Purchasing a self-storage facility can be more difficult than you’d think in this over-heated market, especially for first-time buyers. There are more investors than ever competing for fewer available properties. As a novice, you enter that competition with several disadvantages. To succeed, you should know what those shortcomings are and how to counteract them. Even under current conditions, opportunities can be found if you know how to identify them and you properly structure your offer.
The first step in finding the right self-storage facility to purchase is to define your search criteria. Answer the following:
- In what city, state or region will you look?
- What’s your price range? What can you buy for that price in the target market?
- Will you manage the site yourself or hire a management company?
- How often will you visit the facility?
After identifying where the perfect property will be, consider the best offer you’re willing to make, keeping your competition in mind. Be prepared to bid at a fair price. Offer the largest possible earnest-money deposit and the shortest possible due-diligence period. You can only do these things with confidence if you’ve researched and understand your chosen market.
After learning all about your target market, it’s time to consider which kind of investment suits your capabilities.
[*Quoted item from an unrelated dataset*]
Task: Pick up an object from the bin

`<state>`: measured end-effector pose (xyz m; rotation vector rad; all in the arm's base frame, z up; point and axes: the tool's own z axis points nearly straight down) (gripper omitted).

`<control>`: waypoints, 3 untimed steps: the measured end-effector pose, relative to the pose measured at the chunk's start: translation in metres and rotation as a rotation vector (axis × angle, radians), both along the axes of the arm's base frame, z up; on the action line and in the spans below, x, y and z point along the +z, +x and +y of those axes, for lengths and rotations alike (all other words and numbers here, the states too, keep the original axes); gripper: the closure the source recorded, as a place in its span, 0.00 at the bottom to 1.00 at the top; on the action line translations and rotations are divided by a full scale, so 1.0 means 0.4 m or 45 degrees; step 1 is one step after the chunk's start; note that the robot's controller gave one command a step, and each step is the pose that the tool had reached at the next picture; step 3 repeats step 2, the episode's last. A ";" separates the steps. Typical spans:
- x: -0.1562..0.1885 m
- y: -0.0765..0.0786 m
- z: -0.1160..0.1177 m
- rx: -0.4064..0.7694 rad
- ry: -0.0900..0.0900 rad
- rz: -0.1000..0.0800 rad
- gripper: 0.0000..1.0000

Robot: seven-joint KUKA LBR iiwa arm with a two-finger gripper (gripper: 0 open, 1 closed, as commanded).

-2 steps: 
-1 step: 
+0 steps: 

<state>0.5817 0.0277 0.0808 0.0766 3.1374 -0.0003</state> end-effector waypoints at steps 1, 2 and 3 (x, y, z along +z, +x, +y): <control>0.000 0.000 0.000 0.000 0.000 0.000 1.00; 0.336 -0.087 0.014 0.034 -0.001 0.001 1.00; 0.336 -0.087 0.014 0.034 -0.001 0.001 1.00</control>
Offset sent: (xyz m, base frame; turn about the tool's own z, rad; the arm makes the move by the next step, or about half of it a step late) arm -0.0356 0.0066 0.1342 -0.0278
Self-storage buyers usually consider stabilized properties or upside properties.
Prices and capitalization (cap) rates for stabilized properties in any given market should be fairly consistent. This means that when a property is evaluated by several well-informed buyers, its cap rate, sales price and value will fall within a narrow range. This isn’t the case with upside properties, where prices and cap rates vary widely and are much harder to establish. Upside is often subjective based on a buyer’s perceptions, beliefs and assumptions.
Stabilized properties generally offer higher current return with lower risk. They present the opportunity to slowly and modestly increase rents over time. Upside properties usually offer lower current return, sometimes much lower or even negative. However, they provide the chance to significantly increase return by improving the facility. These improvements can be physical, operational or a combination of both.
The following are common indicators of possible upside in a property (bear in mind they aren’t proof positive but a sign that further investigation is warranted):
- Higher vacancy than nearby competitors, especially if rents are equal to or lower than the competition
- Inexplicably high operating expenses
- Room to grow, i.e., excess land or many open parking spaces
Upside properties are in high demand by entrepreneurial buyers, but too often, stabilized properties are mistaken as having upside, causing buyers to substantially overpay. To avoid this mistake, it’s important to know the market, including the number of existing and planned self-storage facilities in the area, the major players, occupancy rates, rents, and expense ratios. You must know specific neighborhoods or sub-markets, their current population and growth projections, and other demographic information and trends.
There’s a lot of information to discover and absorb. It would be best to shortcut the process by working with a local real estate broker who specializes in self-storage. He’ll already have this information and should be willing to share it with you. He’ll know what’s for sale in the market or will be soon.
Remember, you’ll face competition from many other investors seeking properties in the best markets. Show your broker you understand local market values and are prepared to be competitive and act quickly when it comes to making an offer.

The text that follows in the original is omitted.